→ **Problem details**: From the records below, copy out exactly the lines from the one containing "Where in the photo above can the white yellow" to the one containing "Where in the photo above can the purple", both included. Add nothing else.
*** Task inputs ***
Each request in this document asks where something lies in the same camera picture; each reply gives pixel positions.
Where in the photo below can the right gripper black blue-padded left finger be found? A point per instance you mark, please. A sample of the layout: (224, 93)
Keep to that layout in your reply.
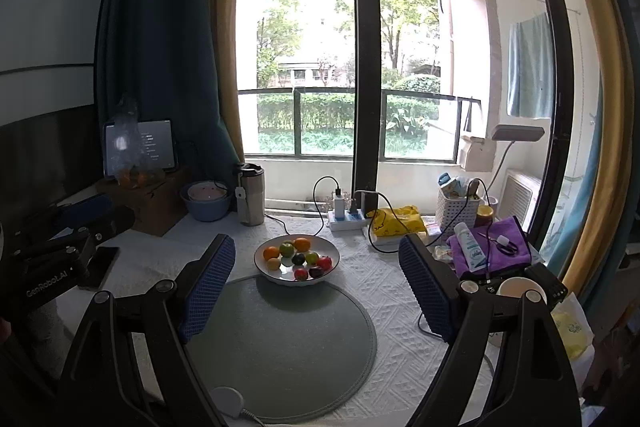
(128, 364)

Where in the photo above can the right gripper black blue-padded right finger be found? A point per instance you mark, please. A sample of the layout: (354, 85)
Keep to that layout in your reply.
(533, 383)

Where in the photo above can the white yellow plastic bag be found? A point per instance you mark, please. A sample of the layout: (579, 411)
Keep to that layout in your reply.
(576, 335)

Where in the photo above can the white paper cup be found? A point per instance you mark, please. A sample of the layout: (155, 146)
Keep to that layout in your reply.
(517, 287)

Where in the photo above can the white round puck charger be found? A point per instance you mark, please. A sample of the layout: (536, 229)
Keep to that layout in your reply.
(231, 403)

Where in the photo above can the white cream tube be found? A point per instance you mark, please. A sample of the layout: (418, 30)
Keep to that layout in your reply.
(468, 247)

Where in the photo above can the white embossed tablecloth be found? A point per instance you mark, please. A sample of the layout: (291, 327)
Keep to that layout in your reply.
(406, 361)

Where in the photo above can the purple cloth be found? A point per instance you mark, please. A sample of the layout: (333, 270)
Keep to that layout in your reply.
(503, 242)

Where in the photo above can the round grey-green placemat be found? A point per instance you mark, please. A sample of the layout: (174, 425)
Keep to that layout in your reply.
(293, 353)

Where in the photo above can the white perforated basket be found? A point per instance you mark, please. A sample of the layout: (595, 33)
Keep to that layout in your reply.
(452, 210)

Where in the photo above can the brown cardboard box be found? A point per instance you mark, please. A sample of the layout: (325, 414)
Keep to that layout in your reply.
(158, 206)

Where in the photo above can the white radiator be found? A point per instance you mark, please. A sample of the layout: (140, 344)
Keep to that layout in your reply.
(519, 197)

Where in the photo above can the yellow lemon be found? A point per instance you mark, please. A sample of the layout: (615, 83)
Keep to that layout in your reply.
(273, 264)

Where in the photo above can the white fruit plate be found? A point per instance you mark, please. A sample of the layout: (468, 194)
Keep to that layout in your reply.
(285, 275)

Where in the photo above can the orange fruit left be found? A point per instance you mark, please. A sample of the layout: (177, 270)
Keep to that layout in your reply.
(270, 252)

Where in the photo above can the orange fruit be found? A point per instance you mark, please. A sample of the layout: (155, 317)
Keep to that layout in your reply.
(270, 252)
(302, 244)

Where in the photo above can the blue bowl with lid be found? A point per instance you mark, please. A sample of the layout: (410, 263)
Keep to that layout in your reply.
(207, 201)

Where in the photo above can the red strawberry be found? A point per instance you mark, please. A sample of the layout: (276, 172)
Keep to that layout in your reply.
(301, 274)

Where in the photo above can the green apple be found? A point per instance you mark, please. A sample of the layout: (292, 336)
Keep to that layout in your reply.
(287, 250)

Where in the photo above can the dark avocado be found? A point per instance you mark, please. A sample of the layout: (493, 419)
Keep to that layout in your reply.
(298, 259)

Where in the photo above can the dark purple plum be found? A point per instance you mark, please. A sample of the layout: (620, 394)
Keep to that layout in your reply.
(315, 272)

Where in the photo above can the orange fruit back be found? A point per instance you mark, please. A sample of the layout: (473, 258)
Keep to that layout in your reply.
(302, 244)

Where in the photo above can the small green fruit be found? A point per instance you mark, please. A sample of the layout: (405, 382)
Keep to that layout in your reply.
(312, 258)

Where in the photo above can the red tomato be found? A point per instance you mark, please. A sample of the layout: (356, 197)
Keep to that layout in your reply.
(325, 263)

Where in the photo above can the white power strip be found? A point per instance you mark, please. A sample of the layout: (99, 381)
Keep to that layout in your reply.
(351, 221)

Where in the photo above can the tablet screen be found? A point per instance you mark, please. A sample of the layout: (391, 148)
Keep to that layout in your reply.
(147, 145)

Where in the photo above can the black monitor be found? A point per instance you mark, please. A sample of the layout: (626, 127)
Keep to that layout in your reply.
(48, 158)

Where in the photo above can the white charger plug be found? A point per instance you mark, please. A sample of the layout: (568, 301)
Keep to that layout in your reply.
(338, 204)

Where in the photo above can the grey desk lamp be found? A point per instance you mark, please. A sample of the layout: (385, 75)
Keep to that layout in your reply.
(509, 134)

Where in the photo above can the hanging blue towel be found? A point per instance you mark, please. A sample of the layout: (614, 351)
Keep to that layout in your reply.
(531, 69)

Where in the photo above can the teal curtain left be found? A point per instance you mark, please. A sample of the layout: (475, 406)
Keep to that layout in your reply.
(160, 57)

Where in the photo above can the yellow curtain left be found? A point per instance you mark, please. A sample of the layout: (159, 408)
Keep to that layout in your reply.
(225, 31)

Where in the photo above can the black window frame post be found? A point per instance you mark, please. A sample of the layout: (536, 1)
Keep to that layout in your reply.
(368, 99)

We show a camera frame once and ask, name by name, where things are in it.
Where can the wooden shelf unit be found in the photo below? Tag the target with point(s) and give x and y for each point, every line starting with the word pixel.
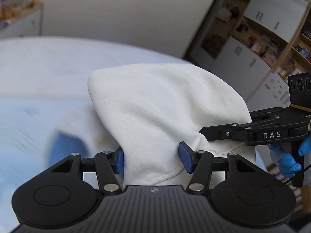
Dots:
pixel 214 31

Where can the blue gloved right hand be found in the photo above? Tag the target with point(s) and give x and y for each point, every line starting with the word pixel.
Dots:
pixel 285 161

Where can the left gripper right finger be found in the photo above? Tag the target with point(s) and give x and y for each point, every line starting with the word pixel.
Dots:
pixel 199 165

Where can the white drawer cabinet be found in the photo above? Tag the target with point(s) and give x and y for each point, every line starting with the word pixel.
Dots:
pixel 27 23

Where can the wooden chair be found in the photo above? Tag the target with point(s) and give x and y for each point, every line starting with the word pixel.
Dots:
pixel 300 198

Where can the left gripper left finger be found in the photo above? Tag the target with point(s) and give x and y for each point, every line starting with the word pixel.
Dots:
pixel 108 164

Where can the cream white sweatshirt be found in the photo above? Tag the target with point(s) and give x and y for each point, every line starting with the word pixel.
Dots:
pixel 147 110

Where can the white kitchen cupboard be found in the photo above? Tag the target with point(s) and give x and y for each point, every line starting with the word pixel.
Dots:
pixel 257 46

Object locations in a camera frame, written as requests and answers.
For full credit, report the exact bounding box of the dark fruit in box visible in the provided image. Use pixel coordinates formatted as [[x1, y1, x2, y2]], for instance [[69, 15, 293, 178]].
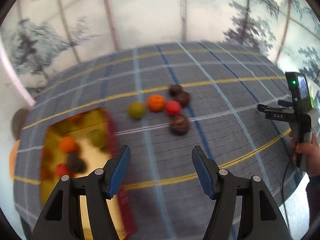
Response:
[[67, 153, 87, 173]]

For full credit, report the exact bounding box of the green fruit with stem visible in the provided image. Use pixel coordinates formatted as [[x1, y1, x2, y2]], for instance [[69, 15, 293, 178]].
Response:
[[87, 129, 106, 148]]

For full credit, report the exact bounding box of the painted folding screen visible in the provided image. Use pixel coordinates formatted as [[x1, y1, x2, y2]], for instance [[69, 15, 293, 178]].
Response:
[[0, 0, 320, 100]]

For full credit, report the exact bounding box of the green round fruit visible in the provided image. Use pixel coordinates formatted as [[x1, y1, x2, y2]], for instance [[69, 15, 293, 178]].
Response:
[[127, 101, 146, 120]]

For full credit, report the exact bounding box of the red fruit in box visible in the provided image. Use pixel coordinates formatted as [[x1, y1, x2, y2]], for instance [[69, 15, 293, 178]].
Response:
[[55, 163, 72, 178]]

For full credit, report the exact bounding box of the orange tangerine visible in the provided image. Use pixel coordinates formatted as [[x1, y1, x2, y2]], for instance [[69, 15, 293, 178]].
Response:
[[146, 94, 166, 112], [59, 136, 78, 154]]

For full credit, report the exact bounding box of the red round fruit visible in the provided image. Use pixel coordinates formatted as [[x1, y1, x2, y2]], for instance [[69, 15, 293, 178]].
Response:
[[165, 100, 182, 115]]

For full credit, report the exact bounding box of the person right hand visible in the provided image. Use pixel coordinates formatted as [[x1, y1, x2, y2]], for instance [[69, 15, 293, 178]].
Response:
[[289, 131, 320, 177]]

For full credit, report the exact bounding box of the dark wrinkled fruit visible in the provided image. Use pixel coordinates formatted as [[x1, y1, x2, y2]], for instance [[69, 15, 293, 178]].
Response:
[[169, 84, 183, 97], [170, 114, 190, 135], [175, 91, 190, 108]]

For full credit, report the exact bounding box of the orange tangerine in box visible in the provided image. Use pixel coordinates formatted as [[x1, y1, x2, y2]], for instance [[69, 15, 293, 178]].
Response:
[[59, 136, 78, 154]]

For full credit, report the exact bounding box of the black camera with screen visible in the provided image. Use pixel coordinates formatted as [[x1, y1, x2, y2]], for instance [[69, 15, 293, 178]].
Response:
[[285, 72, 311, 106]]

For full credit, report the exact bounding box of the red gold tin box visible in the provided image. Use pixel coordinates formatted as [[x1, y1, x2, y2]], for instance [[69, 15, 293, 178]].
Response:
[[40, 107, 137, 239]]

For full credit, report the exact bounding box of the orange round cushion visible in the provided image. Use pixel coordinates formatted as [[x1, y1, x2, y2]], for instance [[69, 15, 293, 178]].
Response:
[[9, 140, 20, 181]]

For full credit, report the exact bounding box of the grey plaid tablecloth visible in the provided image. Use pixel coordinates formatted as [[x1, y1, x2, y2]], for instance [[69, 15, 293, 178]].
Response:
[[14, 42, 302, 239]]

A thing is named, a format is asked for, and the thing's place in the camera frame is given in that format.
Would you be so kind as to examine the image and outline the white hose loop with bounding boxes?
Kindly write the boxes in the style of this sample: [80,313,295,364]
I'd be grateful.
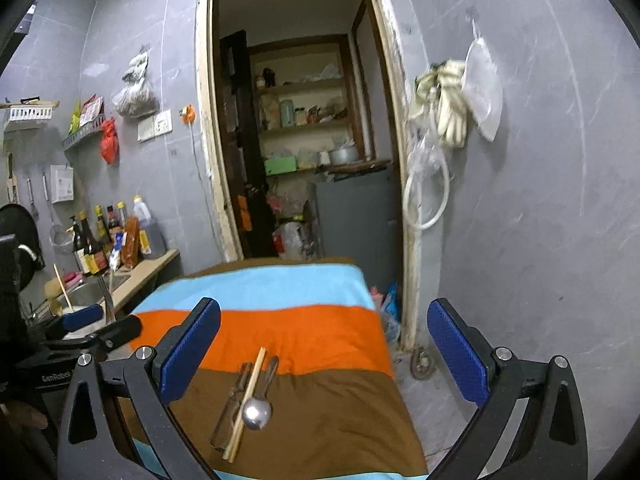
[401,131,452,232]

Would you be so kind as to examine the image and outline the grey cabinet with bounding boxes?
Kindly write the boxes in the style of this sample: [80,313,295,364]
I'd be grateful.
[311,168,402,294]

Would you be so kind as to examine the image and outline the silver fork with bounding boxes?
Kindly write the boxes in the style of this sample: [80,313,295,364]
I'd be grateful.
[96,275,115,325]

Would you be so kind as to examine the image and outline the large vinegar jug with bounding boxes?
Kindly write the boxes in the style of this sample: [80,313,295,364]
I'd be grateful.
[134,195,166,259]

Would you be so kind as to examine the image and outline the grey wall shelf rack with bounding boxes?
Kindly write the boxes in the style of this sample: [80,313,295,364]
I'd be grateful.
[62,114,105,152]

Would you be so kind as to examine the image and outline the yellow sponge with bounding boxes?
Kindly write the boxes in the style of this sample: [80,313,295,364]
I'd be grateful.
[43,278,63,300]

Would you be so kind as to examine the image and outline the silver spoon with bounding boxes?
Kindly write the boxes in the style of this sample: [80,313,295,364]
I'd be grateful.
[242,356,279,431]

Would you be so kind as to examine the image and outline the white wall holder box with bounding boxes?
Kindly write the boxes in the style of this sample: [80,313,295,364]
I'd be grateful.
[49,165,75,204]

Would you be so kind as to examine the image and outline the dark soy sauce bottle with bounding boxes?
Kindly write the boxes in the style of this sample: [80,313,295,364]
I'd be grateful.
[78,210,107,275]

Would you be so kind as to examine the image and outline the orange spice packet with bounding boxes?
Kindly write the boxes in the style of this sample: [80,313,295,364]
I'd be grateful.
[120,216,140,270]

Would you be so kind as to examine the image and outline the wooden chopstick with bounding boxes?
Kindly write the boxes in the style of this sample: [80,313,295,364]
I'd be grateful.
[222,347,267,464]
[53,263,75,313]

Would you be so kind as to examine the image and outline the metal strainer ladle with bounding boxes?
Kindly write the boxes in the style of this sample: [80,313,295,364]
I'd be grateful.
[41,172,73,256]

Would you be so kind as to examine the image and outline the red plastic bag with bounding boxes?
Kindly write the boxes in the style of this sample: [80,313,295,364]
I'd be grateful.
[100,118,119,165]

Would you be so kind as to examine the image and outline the striped blue orange brown towel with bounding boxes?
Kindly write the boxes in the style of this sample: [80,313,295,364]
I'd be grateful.
[134,259,427,479]

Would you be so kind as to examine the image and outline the hanging white mesh bag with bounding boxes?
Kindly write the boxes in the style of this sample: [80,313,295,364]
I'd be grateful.
[461,18,503,142]

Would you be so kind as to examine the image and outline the white wall socket panel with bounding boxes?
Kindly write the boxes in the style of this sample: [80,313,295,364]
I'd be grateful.
[137,110,172,142]

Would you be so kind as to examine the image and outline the stainless steel sink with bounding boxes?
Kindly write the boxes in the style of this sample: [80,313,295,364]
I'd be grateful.
[58,274,129,308]

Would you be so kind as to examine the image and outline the metal pot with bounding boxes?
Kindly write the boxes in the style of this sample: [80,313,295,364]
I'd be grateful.
[329,145,360,166]

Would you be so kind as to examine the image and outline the black wok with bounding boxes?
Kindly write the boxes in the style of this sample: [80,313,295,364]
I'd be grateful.
[1,203,44,290]

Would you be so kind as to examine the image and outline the hanging clear bag of goods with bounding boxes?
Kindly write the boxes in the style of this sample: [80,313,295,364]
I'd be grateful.
[112,48,160,119]

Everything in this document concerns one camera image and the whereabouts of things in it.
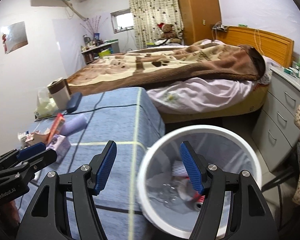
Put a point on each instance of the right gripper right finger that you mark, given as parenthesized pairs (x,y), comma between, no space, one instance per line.
(249,215)

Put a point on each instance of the yellow tissue pack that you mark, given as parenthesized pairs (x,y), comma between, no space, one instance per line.
(46,105)

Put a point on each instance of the barred window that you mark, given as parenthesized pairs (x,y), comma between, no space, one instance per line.
(122,20)

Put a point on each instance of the beige brown travel mug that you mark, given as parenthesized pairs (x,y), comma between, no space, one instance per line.
(60,92)

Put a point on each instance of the white mesh trash bin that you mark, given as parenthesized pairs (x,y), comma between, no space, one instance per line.
(218,146)

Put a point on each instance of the patterned window curtain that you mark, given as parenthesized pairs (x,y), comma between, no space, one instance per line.
(148,14)

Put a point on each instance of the navy glasses case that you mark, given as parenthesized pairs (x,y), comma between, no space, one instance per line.
(74,102)

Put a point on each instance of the red orange box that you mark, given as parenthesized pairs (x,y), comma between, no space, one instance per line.
(56,127)

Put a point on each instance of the pink bed sheet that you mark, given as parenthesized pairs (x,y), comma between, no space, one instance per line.
(196,95)

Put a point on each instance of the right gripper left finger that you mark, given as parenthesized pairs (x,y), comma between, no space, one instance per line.
(47,214)

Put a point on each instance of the silver wall poster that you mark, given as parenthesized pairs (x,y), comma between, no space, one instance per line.
(15,35)

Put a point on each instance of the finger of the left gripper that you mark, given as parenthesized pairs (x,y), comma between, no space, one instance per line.
(31,151)

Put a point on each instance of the teddy bear with santa hat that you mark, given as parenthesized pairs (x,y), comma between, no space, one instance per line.
(168,33)

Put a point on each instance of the red drink can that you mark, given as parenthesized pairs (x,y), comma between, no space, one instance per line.
(188,194)

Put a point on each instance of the person's hand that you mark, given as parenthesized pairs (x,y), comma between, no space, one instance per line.
(11,213)

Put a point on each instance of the clear plastic water bottle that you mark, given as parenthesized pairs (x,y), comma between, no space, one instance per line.
(164,189)

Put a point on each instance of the red hanging ornament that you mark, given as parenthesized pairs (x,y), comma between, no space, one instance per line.
(4,43)

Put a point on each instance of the brown paw print blanket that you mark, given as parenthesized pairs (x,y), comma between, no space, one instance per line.
(157,67)

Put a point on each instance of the grey drawer cabinet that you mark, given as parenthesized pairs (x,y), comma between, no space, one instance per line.
(275,133)

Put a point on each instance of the orange wooden wardrobe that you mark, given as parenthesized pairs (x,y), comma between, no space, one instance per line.
(198,16)

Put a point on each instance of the white yogurt cup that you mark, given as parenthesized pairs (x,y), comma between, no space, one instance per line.
(20,137)

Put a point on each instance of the cluttered desk shelf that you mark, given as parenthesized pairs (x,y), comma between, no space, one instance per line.
(96,52)

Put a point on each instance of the orange wooden headboard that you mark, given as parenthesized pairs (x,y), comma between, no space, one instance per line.
(274,46)

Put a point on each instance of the purple dried flower branches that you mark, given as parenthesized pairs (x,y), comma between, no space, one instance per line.
(94,24)

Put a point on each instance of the strawberry milk carton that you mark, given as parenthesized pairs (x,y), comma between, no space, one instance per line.
(27,140)

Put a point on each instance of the lavender ribbed foam sleeve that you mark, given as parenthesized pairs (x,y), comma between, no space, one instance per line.
(74,125)

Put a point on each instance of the cream torn paper carton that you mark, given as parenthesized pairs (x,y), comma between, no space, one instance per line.
(38,136)

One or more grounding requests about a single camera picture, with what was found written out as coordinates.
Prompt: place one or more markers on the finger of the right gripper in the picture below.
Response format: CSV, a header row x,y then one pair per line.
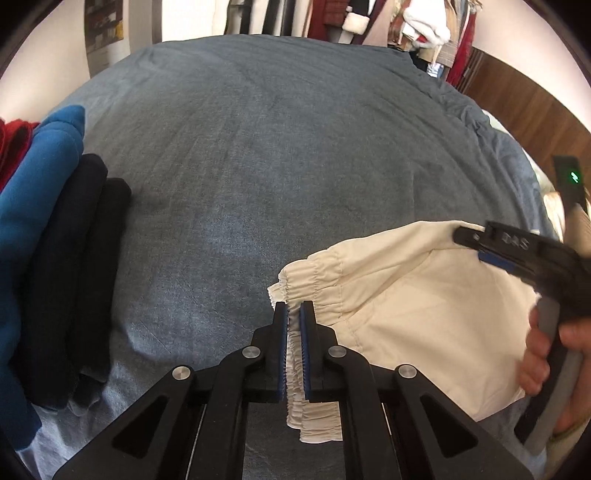
x,y
496,238
497,261

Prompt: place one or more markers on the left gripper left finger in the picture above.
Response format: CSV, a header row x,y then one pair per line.
x,y
191,423

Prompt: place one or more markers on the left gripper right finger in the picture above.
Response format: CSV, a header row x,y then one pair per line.
x,y
396,424

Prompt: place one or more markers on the cream white shorts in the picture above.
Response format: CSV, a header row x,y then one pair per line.
x,y
410,295

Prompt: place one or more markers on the person's right hand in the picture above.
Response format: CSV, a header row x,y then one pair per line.
x,y
555,373

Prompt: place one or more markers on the cream patterned pillow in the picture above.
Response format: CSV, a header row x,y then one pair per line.
x,y
555,212

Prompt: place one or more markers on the pale green pillow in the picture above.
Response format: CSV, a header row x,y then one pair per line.
x,y
540,175

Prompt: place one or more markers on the wooden headboard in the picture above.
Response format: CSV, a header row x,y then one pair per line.
x,y
542,125

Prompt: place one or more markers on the navy folded garment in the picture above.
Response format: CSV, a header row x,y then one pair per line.
x,y
59,264

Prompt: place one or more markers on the hanging clothes on rack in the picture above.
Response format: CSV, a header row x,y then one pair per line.
x,y
437,34

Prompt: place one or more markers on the black folded garment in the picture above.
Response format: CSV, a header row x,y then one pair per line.
x,y
97,294

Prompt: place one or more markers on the grey-blue duvet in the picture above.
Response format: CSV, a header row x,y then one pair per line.
x,y
245,153

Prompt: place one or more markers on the blue folded garment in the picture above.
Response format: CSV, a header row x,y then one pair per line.
x,y
27,202

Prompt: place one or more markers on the black cylindrical tower fan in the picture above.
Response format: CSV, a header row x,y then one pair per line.
x,y
286,17

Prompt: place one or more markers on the red folded garment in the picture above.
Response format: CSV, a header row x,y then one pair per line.
x,y
15,141

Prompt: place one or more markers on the arched wall shelf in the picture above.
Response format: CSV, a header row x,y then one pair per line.
x,y
103,31
*** End of Task inputs ***
→ **Your response**:
Where in the photo above can the white yellow plastic bag be found? A point per instance you mark, please. A sample of the layout: (579, 411)
Keep to that layout in your reply.
(576, 335)

Where in the photo above can the white paper cup be found? A point per instance you mark, please. A sample of the layout: (155, 146)
Keep to that layout in your reply.
(517, 287)

Where in the photo above can the white round puck charger be found? A point per instance you mark, please. A sample of the layout: (536, 229)
Keep to that layout in your reply.
(231, 403)

Where in the photo above can the white cream tube be found? A point per instance you mark, please. A sample of the layout: (418, 30)
Keep to that layout in your reply.
(468, 247)

Where in the photo above can the white embossed tablecloth be found? A point per instance you mark, please. A sample of the layout: (291, 327)
Keep to that layout in your reply.
(406, 361)

Where in the photo above can the purple cloth be found? A point per instance you mark, please. A sample of the layout: (333, 270)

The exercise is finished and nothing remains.